## DATASET SECTION
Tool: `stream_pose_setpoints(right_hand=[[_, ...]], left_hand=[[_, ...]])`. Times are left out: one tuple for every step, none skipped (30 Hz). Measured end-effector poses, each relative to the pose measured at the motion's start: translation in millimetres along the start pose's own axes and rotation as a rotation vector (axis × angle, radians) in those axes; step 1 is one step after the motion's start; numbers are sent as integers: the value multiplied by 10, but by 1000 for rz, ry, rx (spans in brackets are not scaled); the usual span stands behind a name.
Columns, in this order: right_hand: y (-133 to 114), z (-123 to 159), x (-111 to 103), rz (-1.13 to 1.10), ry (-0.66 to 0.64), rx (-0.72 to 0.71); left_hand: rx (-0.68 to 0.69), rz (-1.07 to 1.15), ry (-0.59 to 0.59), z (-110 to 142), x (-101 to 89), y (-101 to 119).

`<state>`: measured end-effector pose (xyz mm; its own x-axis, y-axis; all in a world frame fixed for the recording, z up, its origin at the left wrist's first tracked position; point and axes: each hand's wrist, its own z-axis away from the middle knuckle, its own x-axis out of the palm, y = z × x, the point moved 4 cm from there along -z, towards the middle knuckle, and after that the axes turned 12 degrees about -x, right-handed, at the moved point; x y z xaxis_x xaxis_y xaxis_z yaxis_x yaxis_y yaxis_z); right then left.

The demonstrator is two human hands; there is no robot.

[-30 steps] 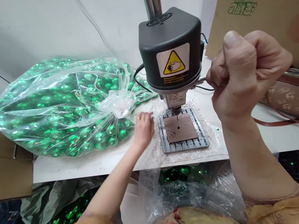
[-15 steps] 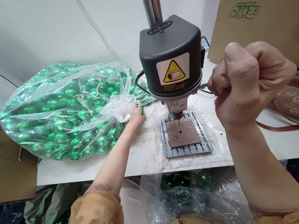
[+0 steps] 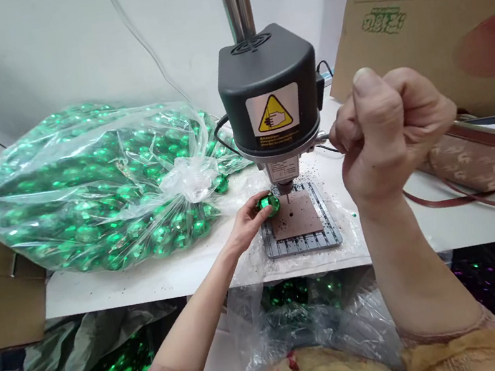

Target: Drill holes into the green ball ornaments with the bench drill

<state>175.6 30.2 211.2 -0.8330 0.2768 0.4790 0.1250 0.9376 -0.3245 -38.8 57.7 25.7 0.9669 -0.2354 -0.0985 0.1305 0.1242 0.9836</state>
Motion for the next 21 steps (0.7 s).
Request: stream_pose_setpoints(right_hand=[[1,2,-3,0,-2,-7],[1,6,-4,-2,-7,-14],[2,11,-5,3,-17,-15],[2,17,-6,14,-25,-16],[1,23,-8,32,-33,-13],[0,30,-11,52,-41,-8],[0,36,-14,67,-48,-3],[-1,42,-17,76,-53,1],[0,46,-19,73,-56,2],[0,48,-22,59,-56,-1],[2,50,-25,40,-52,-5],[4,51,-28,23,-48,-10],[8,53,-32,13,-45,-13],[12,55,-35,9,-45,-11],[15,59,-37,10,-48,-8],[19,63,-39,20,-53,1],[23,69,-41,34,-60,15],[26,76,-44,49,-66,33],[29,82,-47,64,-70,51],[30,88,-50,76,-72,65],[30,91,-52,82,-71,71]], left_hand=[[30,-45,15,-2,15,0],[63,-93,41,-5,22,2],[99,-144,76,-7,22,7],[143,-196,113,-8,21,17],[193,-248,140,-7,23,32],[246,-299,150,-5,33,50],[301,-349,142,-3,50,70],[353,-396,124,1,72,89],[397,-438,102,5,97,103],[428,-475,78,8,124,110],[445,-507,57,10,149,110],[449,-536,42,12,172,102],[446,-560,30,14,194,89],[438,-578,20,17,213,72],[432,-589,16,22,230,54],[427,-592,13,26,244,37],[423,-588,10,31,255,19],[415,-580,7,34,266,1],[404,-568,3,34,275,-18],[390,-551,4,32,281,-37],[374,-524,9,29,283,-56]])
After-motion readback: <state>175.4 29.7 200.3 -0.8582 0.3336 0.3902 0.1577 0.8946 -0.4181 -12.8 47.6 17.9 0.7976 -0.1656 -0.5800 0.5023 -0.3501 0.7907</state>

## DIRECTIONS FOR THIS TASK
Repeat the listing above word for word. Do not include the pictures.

## EXERCISE SOLUTION
Tool: `stream_pose_setpoints(right_hand=[[_, ...]], left_hand=[[_, ...]])`. Times are left out: one tuple for every step, none skipped (30 Hz). Measured end-effector poses, each relative to the pose measured at the motion's start: translation in millimetres along the start pose's own axes and rotation as a rotation vector (axis × angle, radians) in those axes; step 1 is one step after the motion's start; numbers are sent as integers: the value multiplied by 10, but by 1000 for rz, ry, rx (spans in brackets are not scaled); the usual span stands behind a name.
Columns, in this order: right_hand: y (-133 to 114), z (-123 to 159), x (-111 to 103), rz (-1.13 to 1.10), ry (-0.66 to 0.64), rx (-0.72 to 0.71); left_hand: rx (-0.68 to 0.69), rz (-1.07 to 1.15), ry (-0.59 to 0.59), z (-110 to 142), x (-101 to 89), y (-101 to 119).

`<state>`: measured end-effector pose (xyz mm; its own x-axis, y-axis; all in a world frame fixed for the recording, z up, its origin at the left wrist's first tracked position; point and axes: each hand's wrist, its own z-axis away from the middle knuckle, its own x-axis out of the palm, y = z × x, the point moved 4 cm from there along -z, towards the middle knuckle, and after that the axes turned 12 degrees about -x, right-handed, at the moved point; x y z xaxis_x xaxis_y xaxis_z yaxis_x yaxis_y yaxis_z); right then left.

The demonstrator is two human hands; there is no robot.

[-30 steps] 
[-15 steps] 
[+0 steps] 

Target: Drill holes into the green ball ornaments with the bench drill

<state>175.6 30.2 211.2 -0.8330 0.2768 0.4790 0.1250 0.9376 -0.3245 -38.8 57.7 25.7 0.9669 -0.2354 -0.0985 0.1305 0.1242 0.9836</state>
Motion for the next 21 steps (0.7 s).
Request: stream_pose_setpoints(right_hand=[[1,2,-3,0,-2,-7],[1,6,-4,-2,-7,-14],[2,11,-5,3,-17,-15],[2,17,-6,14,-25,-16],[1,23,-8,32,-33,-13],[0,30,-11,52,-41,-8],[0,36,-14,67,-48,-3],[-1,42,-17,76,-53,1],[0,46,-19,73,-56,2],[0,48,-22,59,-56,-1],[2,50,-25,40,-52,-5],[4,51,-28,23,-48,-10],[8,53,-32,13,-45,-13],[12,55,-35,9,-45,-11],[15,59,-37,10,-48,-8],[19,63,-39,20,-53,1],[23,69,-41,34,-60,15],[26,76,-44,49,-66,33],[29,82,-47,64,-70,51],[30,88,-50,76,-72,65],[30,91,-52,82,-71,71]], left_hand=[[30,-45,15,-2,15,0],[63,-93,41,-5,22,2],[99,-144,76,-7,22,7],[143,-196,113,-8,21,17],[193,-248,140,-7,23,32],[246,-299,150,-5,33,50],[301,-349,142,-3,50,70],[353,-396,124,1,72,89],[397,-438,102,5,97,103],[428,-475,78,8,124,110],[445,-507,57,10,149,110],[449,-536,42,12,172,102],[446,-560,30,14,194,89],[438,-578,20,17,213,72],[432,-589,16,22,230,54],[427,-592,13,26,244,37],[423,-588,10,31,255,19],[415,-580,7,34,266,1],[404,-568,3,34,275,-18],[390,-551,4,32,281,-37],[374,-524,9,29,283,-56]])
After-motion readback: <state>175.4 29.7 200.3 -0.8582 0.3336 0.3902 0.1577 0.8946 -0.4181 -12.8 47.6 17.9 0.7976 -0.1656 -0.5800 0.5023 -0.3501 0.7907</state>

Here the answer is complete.